NCT number NCT00114231
Other study ID # ACOSOG-Z6041
Secondary ID ACOSOG-Z6041U10C
Status Completed
Phase Phase 2
First received June 13, 2005
Last updated February 21, 2018
Start date May 2006
Est. completion date December 2014

Study information

Verified date February 2018
Source Alliance for Clinical Trials in Oncology
Contact n/a
Is FDA regulated No
Health authority
Study type Interventional

Clinical Trial Summary

RATIONALE: Drugs used in chemotherapy, such as capecitabine and oxaliplatin, work in different ways to stop the growth of tumor cells, either by killing the cells or by stopping them from dividing. Radiation therapy uses high-energy x-rays to kill tumor cells. Oxaliplatin may make tumor cells more sensitive to radiation therapy. Giving capecitabine and oxaliplatin together with radiation therapy before surgery may shrink the tumor so it can be removed.

PURPOSE: This phase II trial is studying how well giving capecitabine and oxaliplatin together with radiation therapy works in treating patients who are undergoing surgery for stage I rectal cancer.


Description:

OBJECTIVES:

Primary

- Determine the 3-year disease-free survival rate in patients with stage I adenocarcinoma of the rectum treated with neoadjuvant chemoradiotherapy comprising capecitabine, oxaliplatin, and radiotherapy followed by local excision.

Secondary

- Determine the rate of resectability with negative resection margins in patients treated with this regimen.
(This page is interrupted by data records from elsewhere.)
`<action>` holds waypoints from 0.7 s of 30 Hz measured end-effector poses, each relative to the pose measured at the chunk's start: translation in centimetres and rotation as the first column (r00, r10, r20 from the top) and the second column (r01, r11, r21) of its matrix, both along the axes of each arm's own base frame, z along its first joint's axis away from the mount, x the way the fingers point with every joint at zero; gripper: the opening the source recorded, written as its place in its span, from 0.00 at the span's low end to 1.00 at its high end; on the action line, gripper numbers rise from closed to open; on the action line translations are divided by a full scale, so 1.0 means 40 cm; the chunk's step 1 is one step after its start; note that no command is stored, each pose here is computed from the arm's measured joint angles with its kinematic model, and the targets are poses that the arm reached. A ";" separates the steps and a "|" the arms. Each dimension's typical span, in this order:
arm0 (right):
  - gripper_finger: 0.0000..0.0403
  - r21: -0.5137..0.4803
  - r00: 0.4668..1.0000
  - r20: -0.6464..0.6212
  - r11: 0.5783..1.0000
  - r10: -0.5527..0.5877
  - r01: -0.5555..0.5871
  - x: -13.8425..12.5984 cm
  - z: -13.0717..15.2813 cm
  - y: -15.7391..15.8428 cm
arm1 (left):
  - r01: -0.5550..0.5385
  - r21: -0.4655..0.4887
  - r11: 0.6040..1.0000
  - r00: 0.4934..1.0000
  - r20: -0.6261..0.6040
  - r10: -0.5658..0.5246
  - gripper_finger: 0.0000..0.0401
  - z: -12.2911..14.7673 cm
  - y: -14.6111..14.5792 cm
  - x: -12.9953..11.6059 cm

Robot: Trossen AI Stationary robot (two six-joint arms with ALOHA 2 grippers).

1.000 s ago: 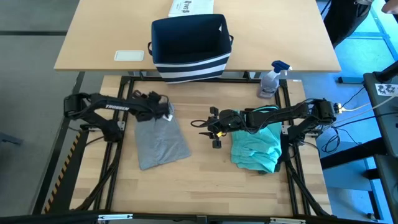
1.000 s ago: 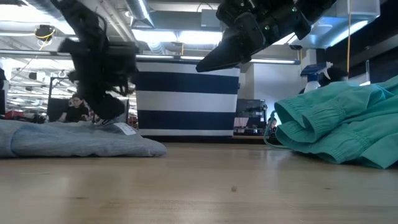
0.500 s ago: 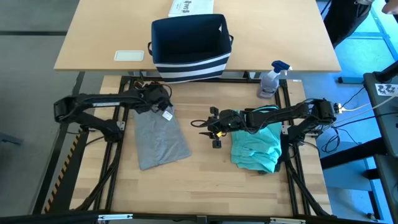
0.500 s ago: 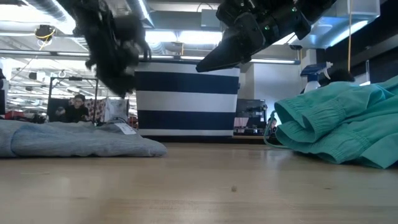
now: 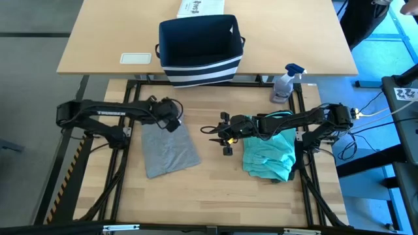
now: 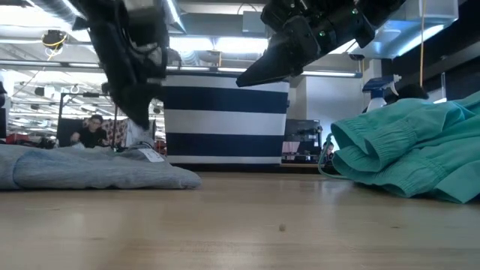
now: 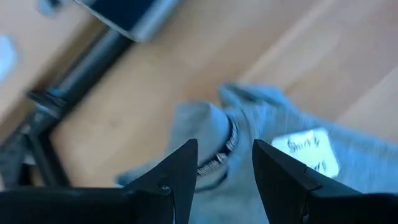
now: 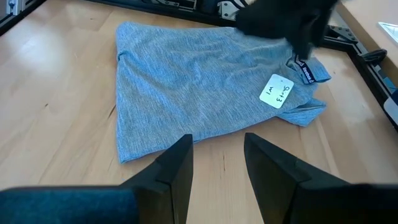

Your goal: Fold Laundry from Bin

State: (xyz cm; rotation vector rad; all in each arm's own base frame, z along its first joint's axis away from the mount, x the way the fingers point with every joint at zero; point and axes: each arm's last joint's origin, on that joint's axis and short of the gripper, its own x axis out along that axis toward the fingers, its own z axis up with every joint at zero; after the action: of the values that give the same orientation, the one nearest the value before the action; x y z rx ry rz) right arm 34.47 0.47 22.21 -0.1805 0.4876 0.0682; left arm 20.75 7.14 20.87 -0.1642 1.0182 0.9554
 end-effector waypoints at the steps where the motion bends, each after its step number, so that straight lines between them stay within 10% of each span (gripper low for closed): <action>1: 0.35 0.000 1.000 0.000 1.000 0.000 0.000 0.000 0.000 0.000 | 0.002 -0.023 1.000 1.000 -0.014 -0.002 0.37 -0.019 0.002 0.002; 21: 0.35 0.001 1.000 -0.017 1.000 -0.001 0.001 -0.002 -0.003 0.000 | -0.243 0.087 0.966 0.952 -0.168 0.255 0.37 -0.134 0.164 -0.039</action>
State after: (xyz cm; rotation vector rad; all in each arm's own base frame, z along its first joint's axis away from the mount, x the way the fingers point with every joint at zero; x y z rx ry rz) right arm 34.40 0.47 22.09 -0.1787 0.5045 0.0693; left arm 19.19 13.70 15.52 -0.1571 1.1467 1.2499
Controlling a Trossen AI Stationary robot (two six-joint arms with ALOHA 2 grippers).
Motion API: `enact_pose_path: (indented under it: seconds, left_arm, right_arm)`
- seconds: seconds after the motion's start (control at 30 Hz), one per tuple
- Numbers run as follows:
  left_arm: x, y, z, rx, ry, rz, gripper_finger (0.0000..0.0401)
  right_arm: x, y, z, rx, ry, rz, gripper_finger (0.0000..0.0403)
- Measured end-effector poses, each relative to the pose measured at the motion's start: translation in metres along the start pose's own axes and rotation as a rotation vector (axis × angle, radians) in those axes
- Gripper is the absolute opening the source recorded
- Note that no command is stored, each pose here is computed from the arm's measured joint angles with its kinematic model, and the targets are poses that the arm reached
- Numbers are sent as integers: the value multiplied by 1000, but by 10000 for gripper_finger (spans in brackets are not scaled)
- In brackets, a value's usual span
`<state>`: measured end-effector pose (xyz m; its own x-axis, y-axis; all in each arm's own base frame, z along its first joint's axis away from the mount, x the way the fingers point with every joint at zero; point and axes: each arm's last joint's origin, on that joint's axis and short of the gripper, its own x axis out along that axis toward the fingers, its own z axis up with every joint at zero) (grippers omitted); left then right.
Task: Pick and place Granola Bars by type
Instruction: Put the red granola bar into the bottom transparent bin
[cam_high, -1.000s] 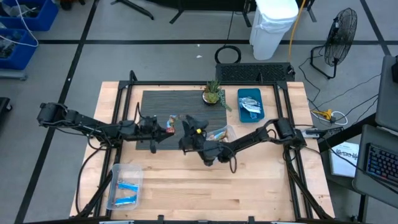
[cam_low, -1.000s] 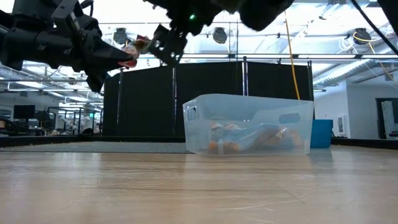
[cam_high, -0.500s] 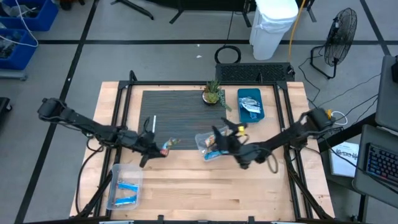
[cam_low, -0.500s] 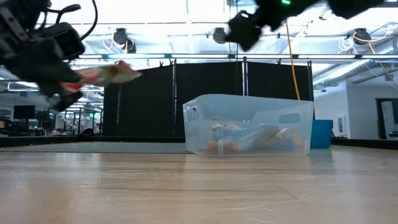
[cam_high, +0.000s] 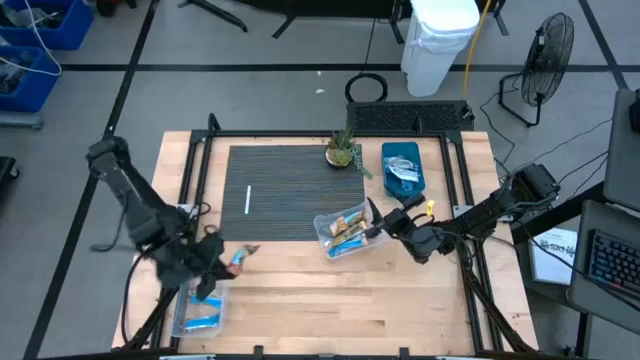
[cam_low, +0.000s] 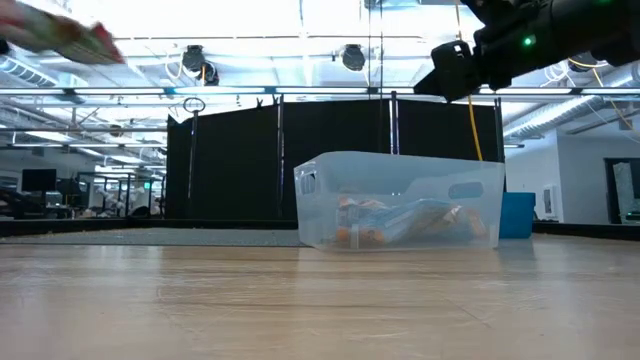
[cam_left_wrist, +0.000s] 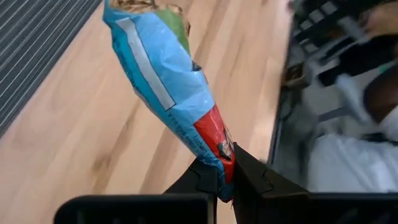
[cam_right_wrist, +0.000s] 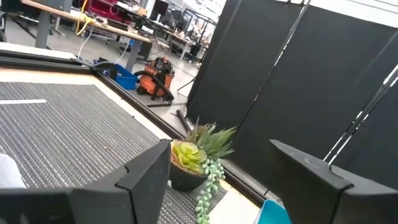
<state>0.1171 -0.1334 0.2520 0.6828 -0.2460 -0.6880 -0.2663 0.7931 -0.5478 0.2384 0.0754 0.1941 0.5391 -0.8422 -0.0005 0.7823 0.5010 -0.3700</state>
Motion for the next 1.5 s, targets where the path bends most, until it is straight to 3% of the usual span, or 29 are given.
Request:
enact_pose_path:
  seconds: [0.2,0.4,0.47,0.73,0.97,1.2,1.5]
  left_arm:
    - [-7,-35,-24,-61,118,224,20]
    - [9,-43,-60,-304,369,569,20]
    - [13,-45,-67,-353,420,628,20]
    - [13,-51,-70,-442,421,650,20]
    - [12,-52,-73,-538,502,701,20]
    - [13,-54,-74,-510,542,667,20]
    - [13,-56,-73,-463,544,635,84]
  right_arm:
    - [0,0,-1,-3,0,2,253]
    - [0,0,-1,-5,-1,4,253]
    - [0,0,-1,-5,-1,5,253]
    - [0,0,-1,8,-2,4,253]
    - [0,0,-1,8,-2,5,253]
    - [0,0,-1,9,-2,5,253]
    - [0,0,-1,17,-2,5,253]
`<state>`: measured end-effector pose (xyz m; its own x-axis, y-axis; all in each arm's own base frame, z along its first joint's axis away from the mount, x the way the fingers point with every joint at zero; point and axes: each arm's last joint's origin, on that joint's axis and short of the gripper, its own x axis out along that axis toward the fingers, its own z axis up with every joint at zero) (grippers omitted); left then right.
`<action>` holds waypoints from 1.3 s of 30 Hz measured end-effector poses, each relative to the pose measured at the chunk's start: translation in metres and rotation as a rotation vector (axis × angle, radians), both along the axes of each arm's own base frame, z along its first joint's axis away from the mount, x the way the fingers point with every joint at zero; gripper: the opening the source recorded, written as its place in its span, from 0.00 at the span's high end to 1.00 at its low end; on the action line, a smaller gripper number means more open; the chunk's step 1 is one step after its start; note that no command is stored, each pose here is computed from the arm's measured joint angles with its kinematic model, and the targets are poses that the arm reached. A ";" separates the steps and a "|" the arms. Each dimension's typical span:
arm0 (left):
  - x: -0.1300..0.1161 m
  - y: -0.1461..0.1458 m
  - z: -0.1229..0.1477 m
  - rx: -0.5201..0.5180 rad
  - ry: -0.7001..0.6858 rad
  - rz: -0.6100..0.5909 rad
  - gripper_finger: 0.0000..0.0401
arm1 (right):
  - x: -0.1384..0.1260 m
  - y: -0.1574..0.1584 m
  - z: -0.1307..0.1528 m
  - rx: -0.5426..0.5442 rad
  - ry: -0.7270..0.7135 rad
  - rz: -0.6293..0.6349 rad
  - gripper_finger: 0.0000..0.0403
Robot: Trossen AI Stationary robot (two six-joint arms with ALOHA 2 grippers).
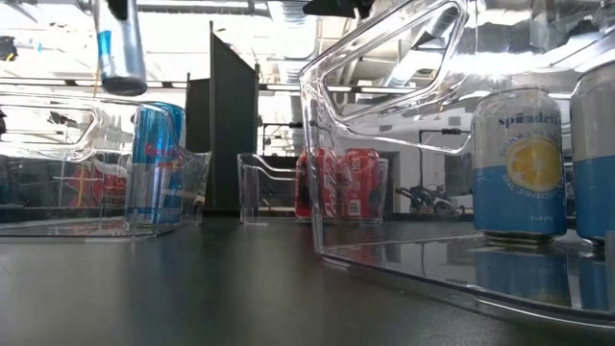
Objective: Sort soda cans
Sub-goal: Put the blue soda can into the middle left transparent bin
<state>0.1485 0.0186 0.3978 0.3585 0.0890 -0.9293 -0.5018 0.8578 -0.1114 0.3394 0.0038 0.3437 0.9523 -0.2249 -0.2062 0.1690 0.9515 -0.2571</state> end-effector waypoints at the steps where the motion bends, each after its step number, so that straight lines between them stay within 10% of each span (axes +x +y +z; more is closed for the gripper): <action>1: 0.001 -0.001 -0.005 -0.008 0.020 0.002 0.43 | 0.000 0.001 0.000 0.000 0.000 0.001 0.18; 14: 0.009 -0.001 -0.066 0.037 0.241 0.073 0.43 | 0.000 0.002 0.000 0.001 -0.005 0.006 0.18; 39: 0.030 0.012 -0.132 0.141 0.169 0.047 0.43 | 0.000 0.002 0.001 0.010 -0.009 0.003 0.18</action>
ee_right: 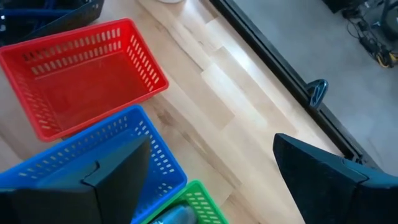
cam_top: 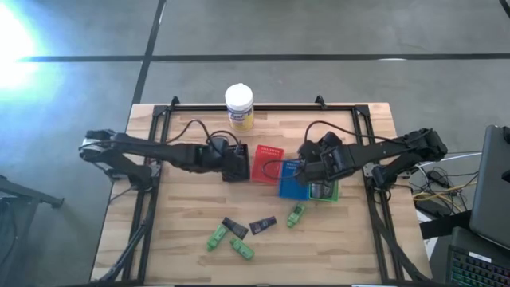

- Determine the procedure-specific morbidity and mortality in patients treated with this regimen.

- Determine the rate of pathologic complete response of the primary tumor in patients treated with this regimen.

- Determine the impact of this regimen on anorectal function and quality of life in these patients.

- Determine the feasibility of using molecular studies to assess surgical resection margins and tumor response in patients treated with this regimen.

- Determine molecular markers associated with local tumor recurrence in patients treated with this regimen.

OUTLINE: This is a non-randomized, multicenter study.

Patients undergo high-dose external beam radiotherapy once daily on days 1-5, 8-12, 15-19, 22-26, and 29-33. Patients also receive oral capecitabine twice daily on days 1-14 and 22-35 and oxaliplatin IV over 2 hours on days 1, 8, 22, and 29. Approximately 4-8 weeks after completion of chemoradiotherapy, patients undergo local excision of the tumor. Patients with T3 disease or positive resection margins after local excision undergo radical resection of the rectum and receive additional chemotherapy and/or radiotherapy at the discretion of the physician.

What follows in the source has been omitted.